That is, until he got into the department.

  “Now all I want to do is go out West and retire as a cowboy,” he said as we rode over to the house in the fire engine. “Think of that. Spending your days breaking horses in the wide open spaces. Far away from here. Yeah.”

  I didn’t have the heart to tell him there really weren’t cowboys out West anymore. Let him have his dream. Every sucker’s got to have one.

  I looked out the back window and saw a reporter from the Free Press and his photographer tailing us uninvited.

  We drove past the hulking wreck of the Packard plant, a square mile of dead factory. After a half century of rot, it still stood as a disgraceful reminder of our great past and sordid present. Its founding president was Henry B. Joy—the man who built the first coast-to-coast highway and the man for whom my Joy Road was named.

  Now all that was left of his empire was a ruin that burned at least once a month, usually from the torches of scrappers. A shotgun row of houses stood directly across the street from it. Houses with children growing up inside them.

  We passed more houses with blue tarpaulins for roofs and weedy lots and burnt-out cars and children. Plenty of children. Sweet Jesus, too many children.
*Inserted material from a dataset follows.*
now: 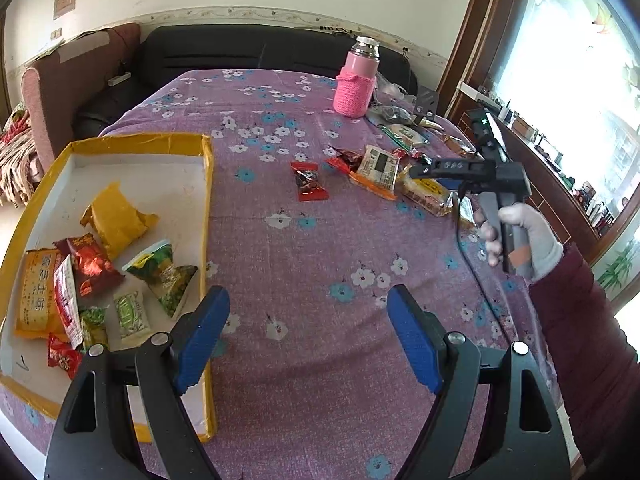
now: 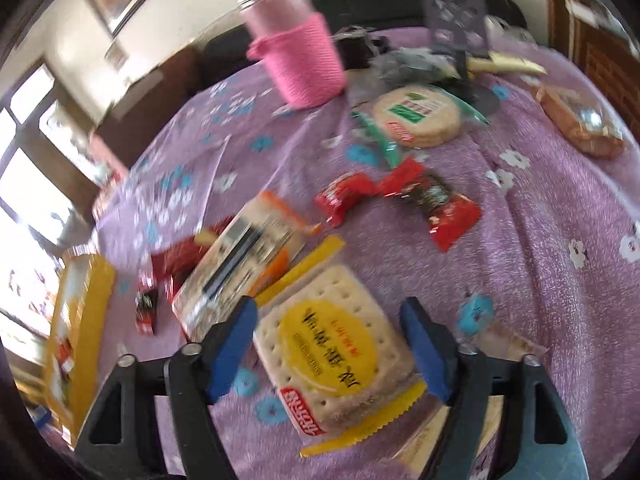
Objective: Organize snacks
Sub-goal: 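Move both tools back to the snacks, right tool toward the yellow-labelled cracker packet, then grasp the yellow-labelled cracker packet with the right tool while the left tool grasps the barcoded cracker bar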
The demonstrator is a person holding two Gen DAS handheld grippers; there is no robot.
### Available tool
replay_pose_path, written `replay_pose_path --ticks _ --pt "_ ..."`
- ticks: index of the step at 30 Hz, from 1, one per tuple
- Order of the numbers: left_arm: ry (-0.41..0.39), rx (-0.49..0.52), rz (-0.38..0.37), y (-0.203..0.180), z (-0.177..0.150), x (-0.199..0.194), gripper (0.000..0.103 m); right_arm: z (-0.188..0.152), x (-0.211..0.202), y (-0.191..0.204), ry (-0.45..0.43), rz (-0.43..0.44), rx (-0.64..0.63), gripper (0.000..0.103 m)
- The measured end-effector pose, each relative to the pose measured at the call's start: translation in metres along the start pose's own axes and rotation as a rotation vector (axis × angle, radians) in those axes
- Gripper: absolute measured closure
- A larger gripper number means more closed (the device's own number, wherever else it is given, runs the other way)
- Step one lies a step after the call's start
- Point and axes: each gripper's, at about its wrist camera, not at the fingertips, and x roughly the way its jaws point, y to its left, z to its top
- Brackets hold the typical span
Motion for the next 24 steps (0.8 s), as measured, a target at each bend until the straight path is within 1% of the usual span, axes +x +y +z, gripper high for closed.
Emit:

  The house where Walt died was no different from the rest of them in this east side swath: an abandoned blue and green bungalow on East Kirby Street. An arson reward poster was tacked to the door and cans of juice and beans were sitting unopened on the dining room table.

  This being Detroit, the men responding to the blaze went into the house to look for people. In this city, crumbling houses are often occupied by drug addicts, the homeless and even families with children struggling to survive.

  This time, there was nobody home.

  As the firemen were snuffing out remnant embers in the attic, someone heard timber snap. And then the roof collapsed.